=== Task goal ===
Please reproduce all of the data exactly as it appears, but skip the pictures.

====

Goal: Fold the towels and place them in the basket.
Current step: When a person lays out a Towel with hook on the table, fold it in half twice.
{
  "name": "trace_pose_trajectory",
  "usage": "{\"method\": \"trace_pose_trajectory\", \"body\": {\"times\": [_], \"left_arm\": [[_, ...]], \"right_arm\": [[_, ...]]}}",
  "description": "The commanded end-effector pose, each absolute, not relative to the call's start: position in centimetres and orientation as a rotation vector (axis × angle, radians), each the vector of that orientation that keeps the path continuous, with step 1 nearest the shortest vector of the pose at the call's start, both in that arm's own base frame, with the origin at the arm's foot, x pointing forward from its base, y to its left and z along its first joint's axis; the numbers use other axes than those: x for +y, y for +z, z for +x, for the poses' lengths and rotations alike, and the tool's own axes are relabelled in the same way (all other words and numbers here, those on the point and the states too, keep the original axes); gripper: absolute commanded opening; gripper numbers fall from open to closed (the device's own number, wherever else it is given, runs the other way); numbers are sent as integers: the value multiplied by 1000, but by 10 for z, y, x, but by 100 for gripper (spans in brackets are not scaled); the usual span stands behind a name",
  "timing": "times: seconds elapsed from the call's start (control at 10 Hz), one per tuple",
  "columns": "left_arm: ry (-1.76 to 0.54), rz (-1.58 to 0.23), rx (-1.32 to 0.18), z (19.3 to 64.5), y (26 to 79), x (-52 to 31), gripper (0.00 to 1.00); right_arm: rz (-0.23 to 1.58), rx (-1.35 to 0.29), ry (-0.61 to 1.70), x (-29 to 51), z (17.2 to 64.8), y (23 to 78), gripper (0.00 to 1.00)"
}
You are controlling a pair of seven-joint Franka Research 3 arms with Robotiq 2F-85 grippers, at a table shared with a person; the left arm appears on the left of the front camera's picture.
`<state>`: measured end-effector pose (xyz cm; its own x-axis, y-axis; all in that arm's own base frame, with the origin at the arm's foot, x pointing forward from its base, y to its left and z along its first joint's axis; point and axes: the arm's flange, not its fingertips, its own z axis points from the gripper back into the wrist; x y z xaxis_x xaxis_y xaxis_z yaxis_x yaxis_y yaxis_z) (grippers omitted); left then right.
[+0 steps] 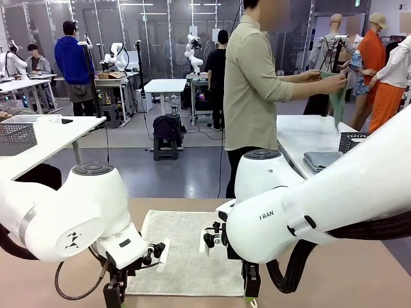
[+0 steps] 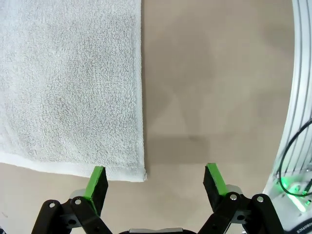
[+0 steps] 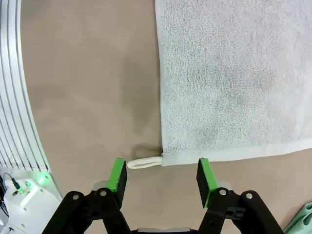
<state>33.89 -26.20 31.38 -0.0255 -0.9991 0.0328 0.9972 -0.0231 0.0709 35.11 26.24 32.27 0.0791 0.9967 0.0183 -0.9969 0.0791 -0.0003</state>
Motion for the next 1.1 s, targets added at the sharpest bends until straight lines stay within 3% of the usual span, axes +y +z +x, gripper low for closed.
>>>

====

=== Exercise output ===
Goal: Fold the towels and place them in the basket.
Current step: When a person lays out a Towel with hook on the table, fold it in half twice.
{
  "name": "trace_pose_trajectory",
  "usage": "{\"method\": \"trace_pose_trajectory\", \"body\": {\"times\": [_], \"left_arm\": [[_, ...]], \"right_arm\": [[_, ...]]}}",
  "description": "The commanded end-effector pose, each absolute, not relative to the call's start: position in centimetres and orientation as a rotation vector (axis × angle, radians), each the vector of that orientation that keeps the path continuous, with step 1 nearest the shortest vector of the pose at the call's start, both in that arm's own base frame, with the origin at the arm's foot, x pointing forward from its base, y to its left and z along its first joint's axis; the numbers use other axes than those: x for +y, y for +z, z for +x, for the poses' lengths and rotations alike, and the tool's own axes are relabelled in the same way (all other words and numbers here, those on the point and the states too, keep the original axes); gripper: absolute commanded opening; gripper numbers fall from open to closed (the device's own number, wherever else it is given, runs the other way); numbers are sent as integers: the value multiplied by 1000, but by 10 for z, y, x, but by 100 for gripper (spans in brackets are not scaled); the usual span stands behind a name",
  "timing": "times: seconds elapsed from the call's start (control at 10 Hz), one per tuple",
  "columns": "left_arm: ry (-1.76 to 0.54), rz (-1.58 to 0.23), rx (-1.32 to 0.18), z (19.3 to 64.5), y (26 to 79), x (-52 to 31), gripper (0.00 to 1.00); right_arm: rz (-0.23 to 1.58), rx (-1.35 to 0.29), ry (-0.61 to 1.70), x (-29 to 51), z (17.2 to 64.8), y (23 to 78), gripper (0.00 to 1.00)"
}
You are controlling a pair of seven-joint Franka Research 3 arms with Robotiq 2F-85 grippers, at a table shared with a person; the left arm appears on the left of the front camera's picture.
`<state>`: measured end-effector pose (xyz cm; its own x-axis, y-axis; all in that arm's own base frame, with the origin at the arm's foot, x pointing forward from its base, y to its left and z along its first joint's axis; point and axes: the arm's flange, not its fingertips, its own z axis points from the gripper back into the wrist; x y z xaxis_x xaxis_y xaxis_z yaxis_x yaxis_y yaxis_z) (grippers omitted); left then right.
[+0 steps] 
[+0 steps] 
[+0 steps] 
<state>33.89 -26.20 31.38 -0.0255 -0.9991 0.0328 0.9972 -0.0231 0.0709 35.11 26.24 32.27 0.0791 0.9967 0.0183 -0.9969 0.0791 -0.0003</state>
Motion for the next 1.1 s, targets added at the sharpest bends until straight lines stay within 3% of the usual span, axes +y +z +x, gripper low for closed.
>>>

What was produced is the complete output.